What is needed ::
Look in the data below for the line that has "How far is the", then print exactly every line from there through the line that has "Horizontal field of view 92°, picture", leaving pictures out.

Records shown ::
※ ※ ※

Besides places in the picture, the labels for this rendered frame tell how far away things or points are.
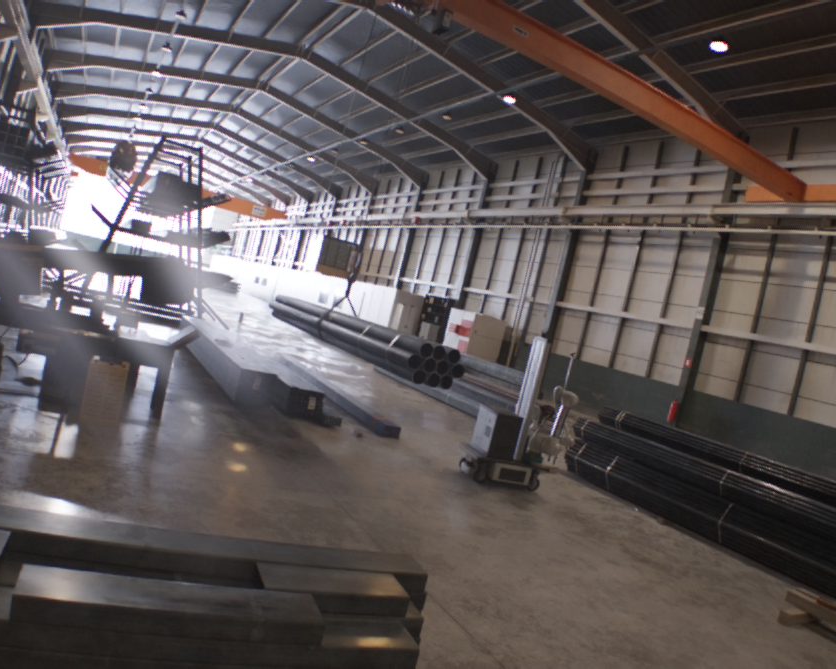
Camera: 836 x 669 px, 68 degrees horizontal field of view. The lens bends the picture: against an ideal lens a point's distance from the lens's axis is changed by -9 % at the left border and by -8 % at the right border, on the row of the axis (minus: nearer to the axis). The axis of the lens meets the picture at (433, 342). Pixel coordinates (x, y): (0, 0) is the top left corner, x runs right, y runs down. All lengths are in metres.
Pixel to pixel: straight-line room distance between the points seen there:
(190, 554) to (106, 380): 3.79
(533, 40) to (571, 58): 0.80
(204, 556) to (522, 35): 9.61
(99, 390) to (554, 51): 8.51
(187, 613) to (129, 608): 0.20
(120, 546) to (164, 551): 0.18
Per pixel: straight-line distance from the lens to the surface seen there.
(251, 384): 8.84
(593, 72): 12.03
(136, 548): 3.01
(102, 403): 6.67
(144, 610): 2.54
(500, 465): 7.71
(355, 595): 2.96
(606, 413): 10.22
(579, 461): 9.58
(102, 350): 8.67
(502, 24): 11.07
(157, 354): 7.25
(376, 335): 7.65
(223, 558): 3.06
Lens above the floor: 1.71
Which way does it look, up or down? 2 degrees down
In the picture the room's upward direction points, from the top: 14 degrees clockwise
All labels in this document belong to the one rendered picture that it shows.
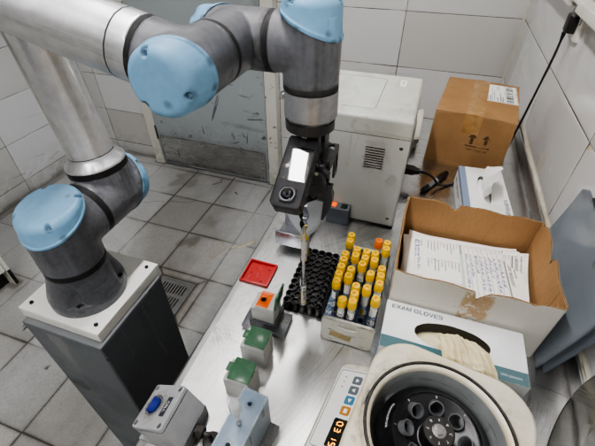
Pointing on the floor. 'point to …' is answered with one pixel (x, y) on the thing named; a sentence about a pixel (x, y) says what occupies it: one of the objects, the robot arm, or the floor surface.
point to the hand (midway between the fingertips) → (304, 231)
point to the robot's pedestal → (120, 359)
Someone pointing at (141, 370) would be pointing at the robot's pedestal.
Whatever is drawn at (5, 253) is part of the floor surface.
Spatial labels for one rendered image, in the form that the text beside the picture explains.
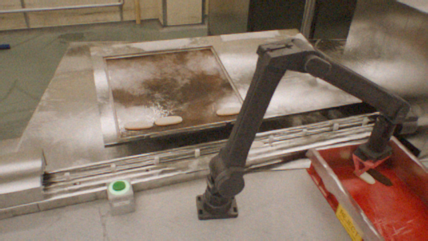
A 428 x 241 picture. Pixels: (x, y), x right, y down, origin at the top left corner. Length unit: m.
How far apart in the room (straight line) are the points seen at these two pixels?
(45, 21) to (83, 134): 3.53
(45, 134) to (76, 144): 0.15
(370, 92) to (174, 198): 0.64
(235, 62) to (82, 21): 3.43
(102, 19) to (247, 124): 4.09
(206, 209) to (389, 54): 0.90
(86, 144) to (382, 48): 1.17
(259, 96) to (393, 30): 0.76
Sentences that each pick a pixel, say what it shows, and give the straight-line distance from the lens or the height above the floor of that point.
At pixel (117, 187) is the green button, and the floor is 0.91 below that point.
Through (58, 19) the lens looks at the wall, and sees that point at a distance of 4.85.
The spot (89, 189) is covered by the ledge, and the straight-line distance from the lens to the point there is 1.13.
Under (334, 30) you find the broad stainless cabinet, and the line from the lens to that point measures 3.45.
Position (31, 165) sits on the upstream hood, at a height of 0.92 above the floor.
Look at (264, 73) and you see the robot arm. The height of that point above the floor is 1.27.
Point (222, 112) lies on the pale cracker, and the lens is 1.34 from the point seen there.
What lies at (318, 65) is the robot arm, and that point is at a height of 1.30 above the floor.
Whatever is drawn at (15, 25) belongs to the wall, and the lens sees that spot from 4.92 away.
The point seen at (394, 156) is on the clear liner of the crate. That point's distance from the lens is 1.37.
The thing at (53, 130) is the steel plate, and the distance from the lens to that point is 1.48.
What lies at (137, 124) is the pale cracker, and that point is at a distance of 1.28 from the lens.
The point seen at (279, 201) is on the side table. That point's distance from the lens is 1.14.
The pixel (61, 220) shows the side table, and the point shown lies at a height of 0.82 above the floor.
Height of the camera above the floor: 1.64
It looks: 35 degrees down
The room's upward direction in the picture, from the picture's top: 3 degrees clockwise
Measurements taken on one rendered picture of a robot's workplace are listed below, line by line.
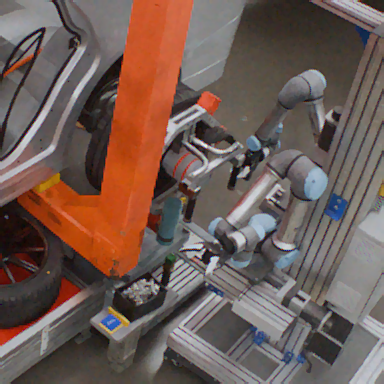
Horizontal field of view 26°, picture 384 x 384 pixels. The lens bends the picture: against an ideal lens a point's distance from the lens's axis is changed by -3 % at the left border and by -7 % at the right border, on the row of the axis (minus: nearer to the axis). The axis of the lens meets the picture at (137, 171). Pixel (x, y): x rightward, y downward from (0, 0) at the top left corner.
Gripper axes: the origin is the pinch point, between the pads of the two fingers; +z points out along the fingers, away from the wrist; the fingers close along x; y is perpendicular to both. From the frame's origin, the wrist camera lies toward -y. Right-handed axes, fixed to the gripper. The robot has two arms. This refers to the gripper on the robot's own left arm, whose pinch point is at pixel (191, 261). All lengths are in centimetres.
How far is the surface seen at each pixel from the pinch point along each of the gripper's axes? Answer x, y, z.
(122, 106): 59, -30, -12
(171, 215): 67, 46, -51
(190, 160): 72, 22, -64
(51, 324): 64, 79, 19
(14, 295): 76, 64, 31
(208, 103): 79, 0, -79
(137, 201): 54, 16, -19
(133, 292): 47, 61, -14
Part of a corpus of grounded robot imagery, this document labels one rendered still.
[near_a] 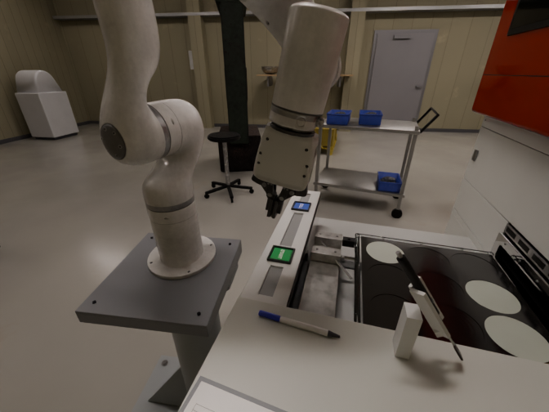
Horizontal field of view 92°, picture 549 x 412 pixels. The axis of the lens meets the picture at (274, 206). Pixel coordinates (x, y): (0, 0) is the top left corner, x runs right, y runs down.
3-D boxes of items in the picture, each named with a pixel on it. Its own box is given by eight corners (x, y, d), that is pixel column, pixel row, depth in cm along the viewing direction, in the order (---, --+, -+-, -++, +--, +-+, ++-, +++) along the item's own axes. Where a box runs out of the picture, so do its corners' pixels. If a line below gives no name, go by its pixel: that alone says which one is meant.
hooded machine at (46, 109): (58, 133, 649) (35, 69, 586) (81, 133, 642) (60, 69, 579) (31, 140, 587) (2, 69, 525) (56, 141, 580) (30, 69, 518)
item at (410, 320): (430, 346, 41) (457, 280, 35) (437, 369, 38) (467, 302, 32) (389, 336, 43) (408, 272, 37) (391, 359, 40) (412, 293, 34)
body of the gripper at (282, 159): (327, 125, 46) (310, 182, 51) (271, 110, 47) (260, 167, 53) (322, 134, 39) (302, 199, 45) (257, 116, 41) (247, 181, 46)
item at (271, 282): (318, 224, 102) (320, 191, 96) (284, 356, 55) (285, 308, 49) (294, 221, 105) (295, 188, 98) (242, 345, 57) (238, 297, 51)
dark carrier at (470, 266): (490, 256, 73) (491, 254, 73) (582, 382, 43) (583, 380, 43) (360, 237, 81) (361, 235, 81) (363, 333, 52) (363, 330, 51)
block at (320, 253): (340, 257, 75) (341, 248, 73) (339, 265, 72) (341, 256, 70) (311, 253, 77) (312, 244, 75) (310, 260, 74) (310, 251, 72)
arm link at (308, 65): (283, 99, 47) (263, 102, 40) (302, 10, 41) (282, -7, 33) (328, 111, 46) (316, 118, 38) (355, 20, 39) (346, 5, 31)
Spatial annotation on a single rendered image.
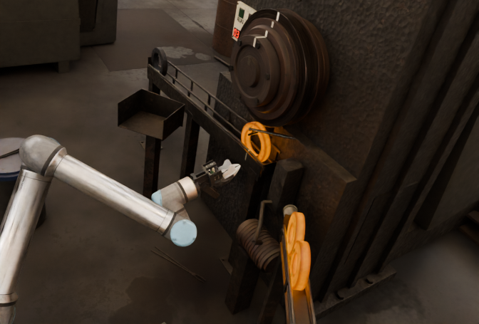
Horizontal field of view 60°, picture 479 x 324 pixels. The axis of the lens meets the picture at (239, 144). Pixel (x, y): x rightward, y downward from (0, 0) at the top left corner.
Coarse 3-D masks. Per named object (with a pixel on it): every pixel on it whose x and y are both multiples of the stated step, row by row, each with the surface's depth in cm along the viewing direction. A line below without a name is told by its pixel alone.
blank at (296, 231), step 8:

※ ※ ※

The answer ::
How far is the surface seen at each pixel from the pinch point along each of the gripper's axes? Answer x, y, z.
(122, 106): 59, -30, -12
(171, 215): 67, 46, -51
(190, 160): 72, 22, -64
(51, 324): 64, 79, 19
(14, 295): 76, 64, 31
(208, 103): 79, 0, -79
(137, 201): 54, 16, -19
(133, 292): 47, 61, -14
Part of a corpus of grounded robot imagery, this document labels one rendered still.
[near_a] 
Horizontal field of view 92°, picture 549 x 412 pixels. The axis of the lens meets the picture at (274, 206). Pixel coordinates (x, y): (0, 0) is the top left corner, x runs right, y runs down.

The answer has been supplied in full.